Regarding immigrants without current legal documentation, Carens said whether they crossed a border illegally or came to the United States legally and overstayed their visa, the longer one stays in a society, the more one becomes ingrained in the society. Many of these migrants have been in the United States since childhood and don’t know anything about their home country or language.

He said sending them back to their home countries is a mistake, especially when they are active and contributing members to an American society and economy. Irregular migrants should enjoy most of the civil social rights that citizens enjoy, but their citizenship status often prevents them from doing so.

“It makes no sense to provide people with purely formal legal rights when the conditions that make it possible for people to exercise those rights are ineffective,” Carens said.

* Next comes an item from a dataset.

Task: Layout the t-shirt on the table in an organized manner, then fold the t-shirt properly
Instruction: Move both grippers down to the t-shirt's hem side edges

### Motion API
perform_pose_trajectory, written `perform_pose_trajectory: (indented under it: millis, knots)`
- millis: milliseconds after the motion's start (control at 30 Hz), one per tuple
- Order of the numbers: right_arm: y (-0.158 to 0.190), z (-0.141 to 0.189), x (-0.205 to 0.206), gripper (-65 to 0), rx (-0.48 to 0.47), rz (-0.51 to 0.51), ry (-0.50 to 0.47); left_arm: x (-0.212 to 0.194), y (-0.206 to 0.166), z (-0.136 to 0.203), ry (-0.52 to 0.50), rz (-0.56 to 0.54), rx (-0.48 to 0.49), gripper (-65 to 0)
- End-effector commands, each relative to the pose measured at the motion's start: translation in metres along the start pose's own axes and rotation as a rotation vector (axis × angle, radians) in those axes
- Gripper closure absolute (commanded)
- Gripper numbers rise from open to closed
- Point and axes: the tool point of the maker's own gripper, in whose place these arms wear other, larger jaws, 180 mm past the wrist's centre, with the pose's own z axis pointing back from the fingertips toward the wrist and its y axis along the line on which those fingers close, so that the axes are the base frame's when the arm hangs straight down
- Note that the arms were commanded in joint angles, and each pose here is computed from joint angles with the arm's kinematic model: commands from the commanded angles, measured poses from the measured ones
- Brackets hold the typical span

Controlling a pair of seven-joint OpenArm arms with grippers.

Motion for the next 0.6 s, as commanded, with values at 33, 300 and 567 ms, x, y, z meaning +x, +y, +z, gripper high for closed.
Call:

For example, irregular migrants have the right to report a crime or access emergency health care. However, the fear of the police department or the hospital reporting their status to immigration officials and in turn, being deported is a deterrent. Because of this fear, crimes against irregular migrants are often not reported.

While Carens’ rationale for open borders is rooted in current political atmosphere, his justification for accepting refugees is historically rooted in the Holocaust. Jewish Europeans feared for their lives, and Western countries failed to accept Jewish refugees.

“If you look at the responses to Jewish refugees in the late 30s, it’s striking how many echoes we hear with contemporary concerns and attitudes,” Carens said. It was “a profound moral failure, something we should acknowledge as a shameful moment in our history and resolve never to repeat.”

Those echoes include rhetoric such as: “It’s not our fault and we’ve got our own problems;” “We have an obligation to look out for our own needy first;” “They don’t share our Christian or democratic values;” and “Refugees could pose security threats.”

He warned we are indeed repeating ourselves now with refugees from countries like Iraq and Afghanistan, countries that are producing refugees because of U.S. military influence in the region.

“We have a moral responsibility to find homes and permanent solutions for refugees that have had to flee their own homes because of our actions,” he said.

He also said environmental refugees are U.S. concern as well and should have special consideration. The economic and environmental policies in the United States are contributing to global warming which is causing thousands of people to flee their homes.